Hart's second and bigger point in defending the fairy-faith is how its vision of the world pushes back upon a mechanical vision of the cosmos. The fairy-faith is saner than mechanistic visions of nature as it helps us recover a deep intuition that the world is, well, alive, suffused with mind, intelligence, agency, and personhood. Hart goes even further to say that there is a moral imperative in coming to see the world in this enchanted, vital way. Here's Hart making these points:
....there was an essential sanity in Kirkās approach to reality that we would all do well to emulate whenever we find ourselves gravitating toward the obscene fantasy of a purely mechanical natural order. One need not yet believe in fairies to grasp that there is no good reason why one ought not to do so, and that there may even be some moral imperative that one should. To see the world as inhabited by these vital intelligences, or to believe that behind the outward forms of nature there might be an unperceived realm of intelligent order, is simply to respond rationally to one of the ways in which the world seems to address us when we intuit simultaneously its rational frame and the depth of mystery it seems to hide from us.In short, the issue isn't can we believe in fairies, but that we must believe. And the reason for this, Hart continues, concerns how the way we see reality impacts our emotional and moral experience of the world. Materialism evacuates the world of meaning and significance. And as I describe in The Shape of Joy, this evacuation has both mental health and moral consequences. Thus, while believing in fairies might seem to be, from a scientific perspective, delusional, from the perspective of human flourishing and moral engagement the fairy-faith is a saner and truer view of the world. Here's Hart making these points in concluding his essay:
Even if one is so misled about the frame of reality as to think that the world Kirk describes is sheer delusion, again that is of no consequence. A vision of reality this amiable is endlessly preferable to the sheer metaphysical boredom of the materialist view of things and, for that very reason, makes a moral demand on any responsible soul; boredom is, after all, the one force that can utterly defeat the will to care what is or is not true to begin with. It is only some degree of prior enchantment that allows the eye to see, and to seek to see yet more. And so, deluded or not, a belief in fairies will always be in some sense far more rational than the absolute conviction that such things are sheer nonsense, and that the cosmos consists in nothing but brute material events in haphazard combinations.

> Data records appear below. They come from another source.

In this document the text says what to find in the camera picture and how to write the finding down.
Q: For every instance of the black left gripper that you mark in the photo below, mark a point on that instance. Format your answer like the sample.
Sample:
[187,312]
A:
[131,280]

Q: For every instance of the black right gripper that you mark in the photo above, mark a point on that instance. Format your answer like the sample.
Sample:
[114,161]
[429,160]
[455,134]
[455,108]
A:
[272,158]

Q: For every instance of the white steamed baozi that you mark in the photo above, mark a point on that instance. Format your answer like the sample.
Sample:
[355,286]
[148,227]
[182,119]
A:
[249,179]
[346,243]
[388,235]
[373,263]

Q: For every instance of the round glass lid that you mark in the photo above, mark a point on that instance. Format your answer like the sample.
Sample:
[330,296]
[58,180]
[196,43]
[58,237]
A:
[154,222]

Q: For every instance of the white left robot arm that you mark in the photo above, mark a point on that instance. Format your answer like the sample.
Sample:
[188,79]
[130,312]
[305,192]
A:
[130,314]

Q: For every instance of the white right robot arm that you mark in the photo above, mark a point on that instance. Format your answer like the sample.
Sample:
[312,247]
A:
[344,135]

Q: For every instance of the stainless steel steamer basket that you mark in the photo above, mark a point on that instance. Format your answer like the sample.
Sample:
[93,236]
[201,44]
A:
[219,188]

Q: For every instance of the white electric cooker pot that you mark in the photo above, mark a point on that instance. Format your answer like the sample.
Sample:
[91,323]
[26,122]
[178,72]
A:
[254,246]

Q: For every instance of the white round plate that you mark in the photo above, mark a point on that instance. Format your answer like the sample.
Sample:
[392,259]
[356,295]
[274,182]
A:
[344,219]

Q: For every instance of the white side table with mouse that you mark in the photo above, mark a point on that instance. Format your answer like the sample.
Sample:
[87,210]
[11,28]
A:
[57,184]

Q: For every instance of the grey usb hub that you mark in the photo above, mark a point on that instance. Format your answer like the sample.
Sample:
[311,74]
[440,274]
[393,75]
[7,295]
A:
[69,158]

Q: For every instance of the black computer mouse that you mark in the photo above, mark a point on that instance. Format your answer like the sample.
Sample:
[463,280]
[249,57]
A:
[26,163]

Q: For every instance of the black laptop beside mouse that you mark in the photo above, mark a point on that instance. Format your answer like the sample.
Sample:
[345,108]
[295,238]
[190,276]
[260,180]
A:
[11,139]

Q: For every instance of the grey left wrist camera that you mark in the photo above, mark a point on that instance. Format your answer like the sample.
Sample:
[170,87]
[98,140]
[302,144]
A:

Another way of saying this, I suppose, would be that the ability of any of us to view the world with some sort of contemplative rationality rests upon the capacity we possessed as children to see in everything a kind of eloquently articulate mystery, and to believe in far more than what ordinary vision discloses to us: a capacity that endows us with that spiritual eros that allows us to know and love the world, and that we are wise to continue to cultivate in ourselves even after age and disillusion have weakened our sight.